If a line below contains the string "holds", copy it out.

· · · · · · ·

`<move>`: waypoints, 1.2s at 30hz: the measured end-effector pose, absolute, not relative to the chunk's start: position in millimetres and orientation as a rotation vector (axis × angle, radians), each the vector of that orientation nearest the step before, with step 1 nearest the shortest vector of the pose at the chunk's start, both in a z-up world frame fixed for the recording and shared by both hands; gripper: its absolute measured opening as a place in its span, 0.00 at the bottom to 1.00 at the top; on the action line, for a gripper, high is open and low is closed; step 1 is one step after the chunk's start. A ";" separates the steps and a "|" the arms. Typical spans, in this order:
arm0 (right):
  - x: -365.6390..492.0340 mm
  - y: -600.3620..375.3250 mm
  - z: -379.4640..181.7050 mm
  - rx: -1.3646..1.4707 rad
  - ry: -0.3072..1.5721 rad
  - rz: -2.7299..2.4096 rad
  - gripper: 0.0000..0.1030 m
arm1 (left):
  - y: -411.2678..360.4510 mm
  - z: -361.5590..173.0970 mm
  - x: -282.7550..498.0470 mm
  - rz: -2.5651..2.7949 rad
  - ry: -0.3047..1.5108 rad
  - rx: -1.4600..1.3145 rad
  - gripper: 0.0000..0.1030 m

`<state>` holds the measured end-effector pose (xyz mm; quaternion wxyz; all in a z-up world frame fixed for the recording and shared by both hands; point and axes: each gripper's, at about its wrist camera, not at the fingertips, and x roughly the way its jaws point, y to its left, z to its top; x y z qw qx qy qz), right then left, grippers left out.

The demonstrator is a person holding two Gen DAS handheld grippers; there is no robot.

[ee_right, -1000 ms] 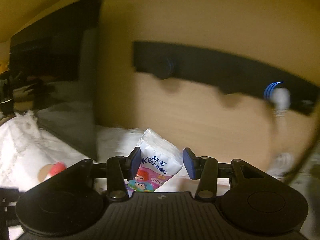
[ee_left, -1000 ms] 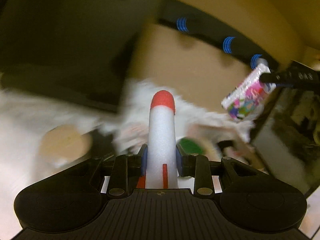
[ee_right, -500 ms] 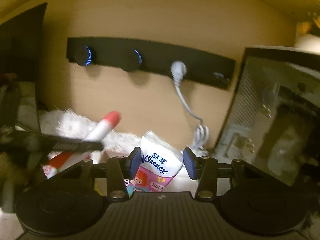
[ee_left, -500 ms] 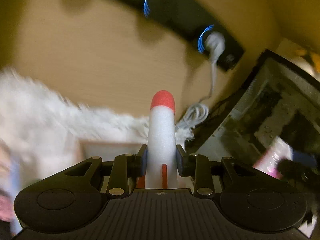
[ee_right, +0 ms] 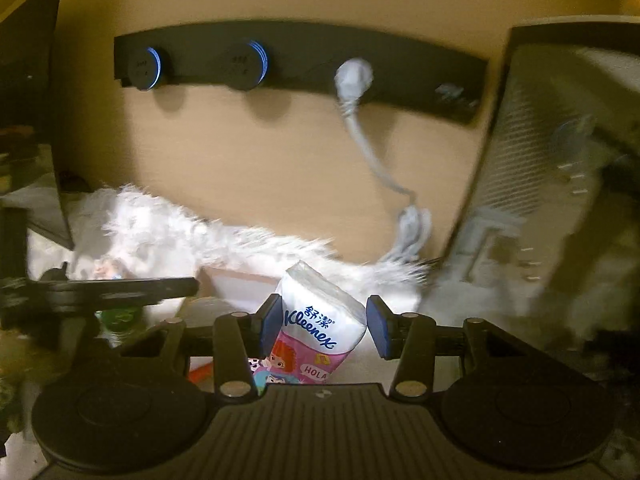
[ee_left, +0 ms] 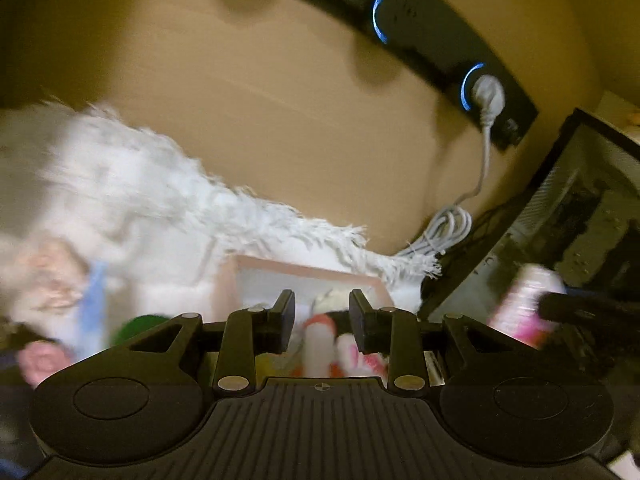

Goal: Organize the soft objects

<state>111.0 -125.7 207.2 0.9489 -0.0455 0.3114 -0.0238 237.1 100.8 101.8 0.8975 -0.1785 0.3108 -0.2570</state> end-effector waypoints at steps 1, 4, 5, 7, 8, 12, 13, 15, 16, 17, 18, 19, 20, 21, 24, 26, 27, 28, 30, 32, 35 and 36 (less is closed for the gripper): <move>120.8 -124.0 203.7 -0.082 0.666 -0.026 0.44 | 109.8 102.4 227.2 -0.537 0.640 -0.370 0.32; 154.6 -120.3 183.9 -0.026 0.776 0.017 0.44 | 135.2 101.7 195.6 -0.539 0.640 -0.364 0.32; 167.3 -119.6 175.0 -0.006 0.813 0.026 0.44 | 142.7 100.8 184.6 -0.530 0.643 -0.360 0.32; 194.2 -118.8 152.8 0.023 0.876 0.017 0.44 | 156.8 93.6 163.4 -0.498 0.661 -0.342 0.32; 205.7 -119.2 142.6 0.031 0.885 -0.003 0.44 | 162.8 89.9 155.1 -0.481 0.676 -0.321 0.32; 247.3 -129.2 104.5 0.097 0.944 -0.031 0.43 | 189.9 68.4 126.1 -0.315 0.749 -0.189 0.32; 252.6 -130.0 97.3 0.112 0.949 -0.031 0.43 | 199.1 64.1 121.6 -0.280 0.763 -0.191 0.32; 258.0 -128.3 87.2 0.103 0.946 -0.034 0.44 | 221.6 57.1 113.9 -0.222 0.787 -0.224 0.32; 257.7 -126.2 82.6 0.085 0.940 -0.037 0.48 | 232.9 54.8 110.5 -0.191 0.793 -0.234 0.32; 256.2 -124.7 78.7 0.072 0.934 -0.041 0.56 | 242.5 53.3 107.8 -0.162 0.794 -0.239 0.32; 255.5 -125.3 76.2 0.068 0.932 -0.048 0.63 | 250.3 52.8 106.1 -0.134 0.793 -0.243 0.32; 253.6 -125.8 74.9 0.071 0.935 -0.059 0.75 | 258.1 52.1 105.2 -0.110 0.792 -0.253 0.32; 250.8 -126.8 75.8 0.080 0.931 -0.072 0.78 | 264.0 52.7 105.8 -0.090 0.790 -0.266 0.32; 246.5 -128.5 78.8 0.087 0.920 -0.084 0.78 | 270.3 51.9 106.9 -0.075 0.787 -0.279 0.32; 229.3 -122.7 91.4 0.055 0.872 -0.107 0.80 | 279.2 52.8 119.0 -0.053 0.773 -0.285 0.32; 214.4 -111.3 103.5 -0.004 0.826 -0.116 0.84 | 282.0 51.6 125.4 -0.060 0.774 -0.271 0.32; 207.2 -103.7 110.3 -0.038 0.794 -0.116 0.85 | 281.1 51.2 129.5 -0.064 0.775 -0.263 0.31; 199.0 -94.6 118.0 -0.077 0.757 -0.109 0.87 | 278.8 51.1 131.9 -0.068 0.775 -0.256 0.31; 178.2 -75.6 128.7 -0.140 0.686 -0.073 0.90 | 274.4 51.1 134.7 -0.090 0.772 -0.241 0.32; 164.3 -55.0 136.0 -0.186 0.640 -0.008 0.91 | 269.2 50.9 134.4 -0.114 0.771 -0.234 0.32; 151.7 -12.8 142.7 -0.249 0.604 0.138 0.91 | 264.5 48.8 129.4 -0.145 0.788 -0.227 0.32; 150.2 2.3 144.3 -0.254 0.603 0.198 0.90 | 264.6 48.4 125.8 -0.151 0.795 -0.226 0.32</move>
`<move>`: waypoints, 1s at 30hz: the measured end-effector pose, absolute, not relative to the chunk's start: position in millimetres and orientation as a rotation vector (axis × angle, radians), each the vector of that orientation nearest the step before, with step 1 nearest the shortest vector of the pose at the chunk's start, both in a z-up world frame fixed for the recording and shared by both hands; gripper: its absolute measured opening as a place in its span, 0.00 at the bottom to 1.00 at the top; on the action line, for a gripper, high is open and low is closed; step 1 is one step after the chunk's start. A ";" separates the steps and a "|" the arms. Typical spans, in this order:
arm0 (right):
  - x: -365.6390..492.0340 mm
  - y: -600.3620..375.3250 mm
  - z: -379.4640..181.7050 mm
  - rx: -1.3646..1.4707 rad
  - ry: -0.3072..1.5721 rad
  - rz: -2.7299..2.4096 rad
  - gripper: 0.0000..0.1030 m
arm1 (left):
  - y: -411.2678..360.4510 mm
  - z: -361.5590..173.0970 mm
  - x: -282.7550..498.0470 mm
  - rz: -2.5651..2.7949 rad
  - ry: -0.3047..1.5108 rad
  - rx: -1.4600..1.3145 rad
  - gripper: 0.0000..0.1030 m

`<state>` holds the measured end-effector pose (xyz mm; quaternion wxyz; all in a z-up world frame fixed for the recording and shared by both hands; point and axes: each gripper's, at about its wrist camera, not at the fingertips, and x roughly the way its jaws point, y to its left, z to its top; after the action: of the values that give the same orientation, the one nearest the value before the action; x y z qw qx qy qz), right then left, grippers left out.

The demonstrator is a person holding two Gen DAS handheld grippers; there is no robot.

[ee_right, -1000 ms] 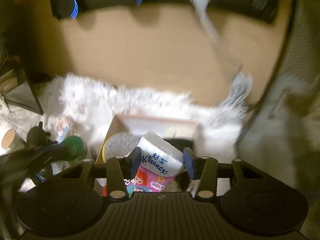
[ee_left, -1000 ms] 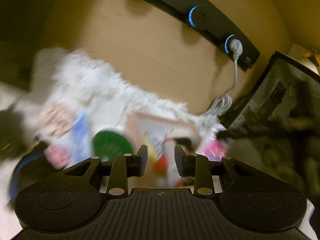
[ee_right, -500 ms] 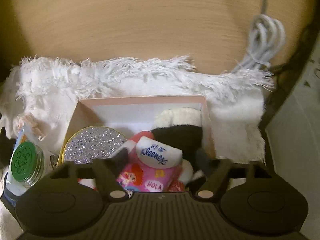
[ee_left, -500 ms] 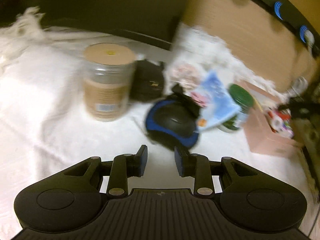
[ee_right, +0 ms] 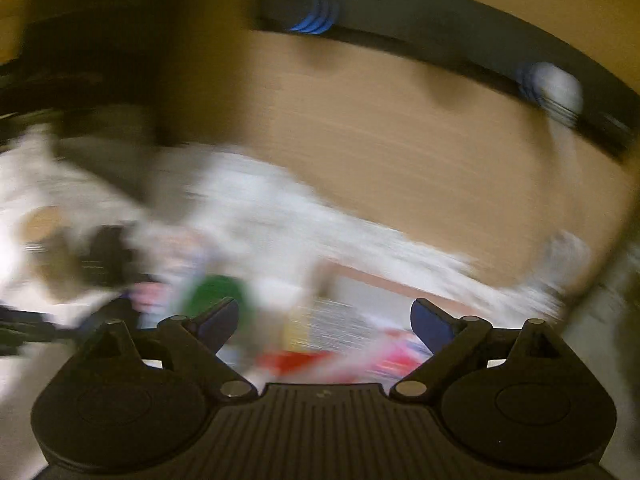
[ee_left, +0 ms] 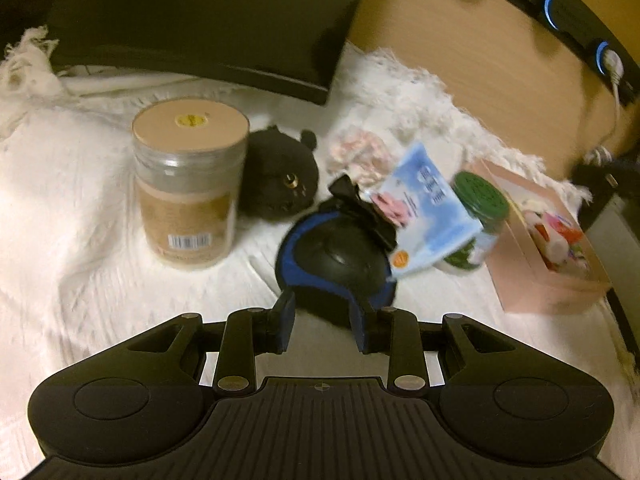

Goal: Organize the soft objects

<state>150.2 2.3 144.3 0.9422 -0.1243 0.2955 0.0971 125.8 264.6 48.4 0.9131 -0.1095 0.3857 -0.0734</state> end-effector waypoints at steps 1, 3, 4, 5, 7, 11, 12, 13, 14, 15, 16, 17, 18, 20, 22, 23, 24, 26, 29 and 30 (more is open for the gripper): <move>150.0 19.6 144.8 -0.255 0.603 0.267 0.89 | 264.7 47.6 121.8 -0.154 0.799 -0.227 0.32; 153.3 50.2 141.5 -0.268 0.611 0.358 0.83 | 268.8 47.5 112.4 -0.162 0.806 -0.231 0.32; 156.5 66.6 137.5 -0.279 0.620 0.392 0.76 | 272.4 47.5 107.1 -0.165 0.810 -0.234 0.32; 162.6 79.5 132.3 -0.289 0.633 0.417 0.68 | 276.1 47.4 102.1 -0.163 0.812 -0.237 0.32; 178.7 108.5 115.8 -0.305 0.685 0.444 0.61 | 285.5 47.0 93.2 -0.151 0.815 -0.251 0.32; 218.1 140.0 86.0 -0.290 0.784 0.438 0.61 | 306.7 44.4 79.4 -0.117 0.816 -0.284 0.32; 230.3 146.3 77.1 -0.294 0.805 0.419 0.61 | 311.8 43.5 76.6 -0.106 0.817 -0.294 0.32; 240.3 151.0 69.0 -0.298 0.826 0.395 0.61 | 315.9 42.8 75.4 -0.097 0.819 -0.303 0.32; 247.6 154.2 62.7 -0.297 0.844 0.377 0.61 | 320.0 42.3 73.5 -0.090 0.819 -0.311 0.32; 255.9 156.2 55.4 -0.293 0.869 0.368 0.59 | 323.6 41.3 72.1 -0.085 0.820 -0.316 0.32; 261.5 157.4 48.5 -0.286 0.892 0.363 0.48 | 326.7 40.4 71.0 -0.081 0.822 -0.318 0.32; 263.0 159.3 43.6 -0.291 0.894 0.356 0.36 | 329.4 39.6 70.7 -0.079 0.824 -0.320 0.32; 264.3 160.7 41.3 -0.296 0.905 0.352 0.32 | 332.2 38.5 71.4 -0.077 0.827 -0.323 0.32; 259.9 160.1 43.7 -0.282 0.910 0.365 0.16 | 335.7 36.6 75.2 -0.078 0.829 -0.329 0.32; 249.0 154.5 51.6 -0.247 0.911 0.405 0.10 | 334.1 36.2 83.7 -0.086 0.825 -0.328 0.32; 242.0 149.9 56.7 -0.230 0.909 0.422 0.10 | 332.1 37.3 88.4 -0.098 0.821 -0.324 0.32; 232.5 143.7 62.0 -0.210 0.905 0.437 0.09 | 328.3 39.1 94.1 -0.114 0.814 -0.316 0.32; 213.7 130.2 70.9 -0.177 0.897 0.457 0.09 | 316.7 44.3 107.7 -0.150 0.796 -0.290 0.32; 181.6 103.7 80.6 -0.141 0.885 0.459 0.09 | 296.8 51.3 133.0 -0.212 0.767 -0.244 0.32; 170.1 93.4 81.6 -0.130 0.885 0.452 0.09 | 288.0 52.7 142.5 -0.227 0.762 -0.221 0.32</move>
<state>170.1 93.4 81.6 0.8771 -0.0624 0.4242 0.2164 142.5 288.0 52.7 0.9161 -0.1076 0.3703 -0.1102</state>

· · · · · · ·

- SOLUTION -
`<state>` holds the measured end-effector pose (xyz mm; quaternion wxyz; all in a z-up world frame fixed for the recording and shared by both hands; point and axes: each gripper's, at about its wrist camera, not at the fingertips, and x roughly the way its jaws point, y to its left, z to its top; x y z qw qx qy qz), right then left, grippers left out.
`<state>` holds the measured end-effector pose (xyz mm; quaternion wxyz; all in a z-up world frame fixed for the recording and shared by both hands; point and axes: each gripper's, at about its wrist camera, not at the fingertips, and x roughly the way its jaws point, y to its left, z to its top; after the action: of the values that give the same orientation, the one nearest the value before the action; x y z qw qx qy qz), right then left, grippers left out.

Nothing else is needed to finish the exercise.